Try it — Copy exactly, please, the lines of the data from its start through the line containing "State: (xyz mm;".
------
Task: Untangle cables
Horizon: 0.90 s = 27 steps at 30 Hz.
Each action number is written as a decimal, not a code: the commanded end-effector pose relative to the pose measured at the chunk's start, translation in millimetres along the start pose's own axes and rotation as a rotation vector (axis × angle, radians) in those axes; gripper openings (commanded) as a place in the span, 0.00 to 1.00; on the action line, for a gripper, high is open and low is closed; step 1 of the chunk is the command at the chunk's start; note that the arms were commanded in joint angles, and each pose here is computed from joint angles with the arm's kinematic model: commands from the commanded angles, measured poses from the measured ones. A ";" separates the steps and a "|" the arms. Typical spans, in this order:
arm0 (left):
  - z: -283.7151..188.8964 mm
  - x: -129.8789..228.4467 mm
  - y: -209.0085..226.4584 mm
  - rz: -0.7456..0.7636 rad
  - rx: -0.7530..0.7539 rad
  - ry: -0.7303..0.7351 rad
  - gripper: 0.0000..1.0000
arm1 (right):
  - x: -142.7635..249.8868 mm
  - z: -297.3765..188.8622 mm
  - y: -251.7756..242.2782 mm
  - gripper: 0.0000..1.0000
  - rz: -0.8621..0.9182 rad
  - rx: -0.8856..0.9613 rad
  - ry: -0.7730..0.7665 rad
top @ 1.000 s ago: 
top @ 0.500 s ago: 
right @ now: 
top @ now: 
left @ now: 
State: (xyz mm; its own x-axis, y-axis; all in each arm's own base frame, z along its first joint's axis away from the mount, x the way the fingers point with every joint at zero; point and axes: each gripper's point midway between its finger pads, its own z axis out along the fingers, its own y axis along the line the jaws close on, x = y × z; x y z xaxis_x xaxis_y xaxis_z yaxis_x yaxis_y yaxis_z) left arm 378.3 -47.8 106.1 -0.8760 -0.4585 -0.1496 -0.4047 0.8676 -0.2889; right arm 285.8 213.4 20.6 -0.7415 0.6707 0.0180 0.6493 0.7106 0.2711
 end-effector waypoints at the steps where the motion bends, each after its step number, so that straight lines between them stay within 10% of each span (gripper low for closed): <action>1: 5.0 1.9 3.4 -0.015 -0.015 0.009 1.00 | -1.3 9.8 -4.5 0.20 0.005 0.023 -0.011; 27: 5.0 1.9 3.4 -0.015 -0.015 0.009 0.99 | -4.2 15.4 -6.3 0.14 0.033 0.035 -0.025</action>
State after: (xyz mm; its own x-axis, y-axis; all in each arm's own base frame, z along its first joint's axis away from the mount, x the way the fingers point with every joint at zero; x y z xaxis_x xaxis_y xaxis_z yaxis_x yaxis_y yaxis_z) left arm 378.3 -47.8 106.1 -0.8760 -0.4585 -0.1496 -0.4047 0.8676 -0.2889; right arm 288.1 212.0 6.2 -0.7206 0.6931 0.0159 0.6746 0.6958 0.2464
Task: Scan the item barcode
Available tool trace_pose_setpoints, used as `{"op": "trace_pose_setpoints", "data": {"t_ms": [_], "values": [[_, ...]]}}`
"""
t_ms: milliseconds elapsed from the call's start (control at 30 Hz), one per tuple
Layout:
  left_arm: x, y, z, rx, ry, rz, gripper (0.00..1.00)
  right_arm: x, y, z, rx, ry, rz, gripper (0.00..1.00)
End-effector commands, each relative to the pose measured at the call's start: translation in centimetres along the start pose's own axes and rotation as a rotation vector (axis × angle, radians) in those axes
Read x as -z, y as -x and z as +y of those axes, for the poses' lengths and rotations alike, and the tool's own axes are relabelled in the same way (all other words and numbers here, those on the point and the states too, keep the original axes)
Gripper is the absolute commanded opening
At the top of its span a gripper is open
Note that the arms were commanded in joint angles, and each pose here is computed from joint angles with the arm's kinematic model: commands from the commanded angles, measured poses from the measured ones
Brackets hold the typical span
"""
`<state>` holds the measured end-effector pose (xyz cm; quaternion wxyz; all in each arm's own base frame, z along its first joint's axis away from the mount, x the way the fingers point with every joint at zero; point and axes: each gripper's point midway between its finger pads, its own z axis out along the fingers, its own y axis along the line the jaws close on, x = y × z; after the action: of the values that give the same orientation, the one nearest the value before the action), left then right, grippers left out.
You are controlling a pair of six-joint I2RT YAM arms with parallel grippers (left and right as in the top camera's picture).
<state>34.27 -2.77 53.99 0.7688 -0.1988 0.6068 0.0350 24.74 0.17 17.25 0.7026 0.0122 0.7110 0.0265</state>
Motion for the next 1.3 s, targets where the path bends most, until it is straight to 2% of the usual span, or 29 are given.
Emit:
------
Answer space —
Task: Untangle cables
Horizon: 0.90 s = 27 steps at 30 Hz.
Each action number is written as a decimal, not a code: the commanded end-effector pose relative to the pose measured at the chunk's start, translation in millimetres along the start pose's own axes and rotation as a rotation vector (axis × angle, radians) in those axes; gripper openings (commanded) as a place in the span, 0.00 to 1.00; on the action line, for a gripper, high is open and low is closed; step 1 of the chunk is the command at the chunk's start; note that the arms were commanded in joint angles, and each pose here is computed from joint angles with the arm's kinematic model: commands from the commanded angles, measured poses from the measured ones. A ";" separates the steps and a "|" the arms. Typical spans, in this order:
arm0 (left):
  - z: -283.7151..188.8964 mm
  - x: -129.8789..228.4467 mm
  - y: -209.0085..226.4584 mm
  - rz: -0.7456..0.7636 rad
  - rx: -0.7530..0.7539 rad
  - ry: -0.7303..0.7351 rad
  - gripper: 0.0000..1.0000
arm1 (right):
  - x: -142.7635..249.8868 mm
  - z: -297.3765..188.8622 mm
  - y: -251.7756..242.2782 mm
  - gripper: 0.0000..1.0000
  - rz: -0.8621..0.9182 rad
  - rx: -0.8856..0.9613 rad
  - ry: -0.7730..0.7665 rad
top @ 1.000 s ago: 
top @ 0.500 s ago: 
right @ now: 
top @ now: 
left @ now: 
State: (xyz mm; its own x-axis, y-axis; all in each arm's own base frame, z along its first joint's axis away from the mount, x the way the fingers point with every joint at zero; point and axes: each gripper's point midway between its finger pads, its own z axis out along the fingers, its own y axis along the line the jaws close on, x = y × z; x y z xaxis_x xaxis_y xaxis_z yaxis_x yaxis_y yaxis_z) left arm 378.3 -47.8 106.1 -0.8760 -0.4585 -0.1496 -0.4047 0.8676 -0.2889; right arm 285.8 213.4 20.6 -0.7415 0.6707 0.0180 0.6493 0.7106 0.2711

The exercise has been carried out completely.